Data section Block Start

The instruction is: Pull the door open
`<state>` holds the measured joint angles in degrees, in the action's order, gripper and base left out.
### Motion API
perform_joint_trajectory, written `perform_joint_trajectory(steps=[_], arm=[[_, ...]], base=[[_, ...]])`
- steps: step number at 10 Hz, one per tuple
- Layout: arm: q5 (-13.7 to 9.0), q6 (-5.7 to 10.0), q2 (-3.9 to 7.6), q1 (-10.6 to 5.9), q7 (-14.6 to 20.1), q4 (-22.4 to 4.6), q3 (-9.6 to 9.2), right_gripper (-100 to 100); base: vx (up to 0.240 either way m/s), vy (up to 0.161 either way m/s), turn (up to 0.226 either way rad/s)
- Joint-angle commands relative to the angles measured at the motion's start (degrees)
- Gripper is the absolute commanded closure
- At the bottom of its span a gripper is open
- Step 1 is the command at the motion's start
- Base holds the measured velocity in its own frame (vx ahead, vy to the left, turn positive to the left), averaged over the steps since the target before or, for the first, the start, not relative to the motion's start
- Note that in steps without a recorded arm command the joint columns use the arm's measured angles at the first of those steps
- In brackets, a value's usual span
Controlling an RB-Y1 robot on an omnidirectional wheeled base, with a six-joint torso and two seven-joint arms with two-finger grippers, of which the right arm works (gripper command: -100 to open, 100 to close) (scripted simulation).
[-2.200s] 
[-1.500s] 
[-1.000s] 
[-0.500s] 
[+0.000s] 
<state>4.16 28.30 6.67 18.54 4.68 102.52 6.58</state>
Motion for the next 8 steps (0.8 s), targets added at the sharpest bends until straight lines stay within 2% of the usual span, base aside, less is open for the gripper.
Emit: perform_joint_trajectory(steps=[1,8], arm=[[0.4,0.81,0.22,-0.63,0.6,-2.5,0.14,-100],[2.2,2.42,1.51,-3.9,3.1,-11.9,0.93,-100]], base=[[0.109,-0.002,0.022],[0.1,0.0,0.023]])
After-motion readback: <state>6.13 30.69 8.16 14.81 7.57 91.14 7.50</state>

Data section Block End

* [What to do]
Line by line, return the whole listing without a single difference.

* [Result]
The instruction is: Pull the door open
`<state>` holds the measured joint angles in degrees, in the action's order, gripper and base left out.
### Motion API
perform_joint_trajectory, written `perform_joint_trajectory(steps=[_], arm=[[_, ...]], base=[[_, ...]])`
- steps: step number at 10 Hz, one per tuple
- Layout: arm: q5 (-13.7 to 9.0), q6 (-5.7 to 10.0), q2 (-3.9 to 7.6), q1 (-10.6 to 5.9), q7 (-14.6 to 20.1), q4 (-22.4 to 4.6), q3 (-9.6 to 9.2), right_gripper (-100 to 100); base: vx (up to 0.240 either way m/s), vy (up to 0.161 either way m/s), turn (up to 0.226 either way rad/s)
- Joint-angle commands relative to the angles measured at the motion's start (degrees)
- Gripper is the absolute commanded closure
- At the bottom of its span a gripper is open
- Step 1 is the command at the motion's start
- Base holds the measured velocity in its own frame (vx ahead, vy to the left, turn positive to the left), averaged over the steps since the target before or, for the first, the start, not relative to the motion's start
- Note that in steps without a recorded arm command the joint columns use the arm's measured angles at the first of those steps
- In brackets, a value's usual span
Controlling an RB-Y1 robot on an omnidirectional wheeled base, with a six-joint torso and two seven-joint arms with two-finger grippers, of which the right arm works (gripper command: -100 to open, 100 to close) (scripted simulation).
[-2.200s] 
[-1.500s] 
[-1.000s] 
[-0.500s] 
[+0.000s] 
<state>4.16 28.30 6.67 18.54 4.68 102.52 6.58</state>
Motion for the next 8 steps (0.8 s), targets added at the sharpest bends until straight lines stay within 2% of the usual span, base aside, less is open for the gripper.
Emit: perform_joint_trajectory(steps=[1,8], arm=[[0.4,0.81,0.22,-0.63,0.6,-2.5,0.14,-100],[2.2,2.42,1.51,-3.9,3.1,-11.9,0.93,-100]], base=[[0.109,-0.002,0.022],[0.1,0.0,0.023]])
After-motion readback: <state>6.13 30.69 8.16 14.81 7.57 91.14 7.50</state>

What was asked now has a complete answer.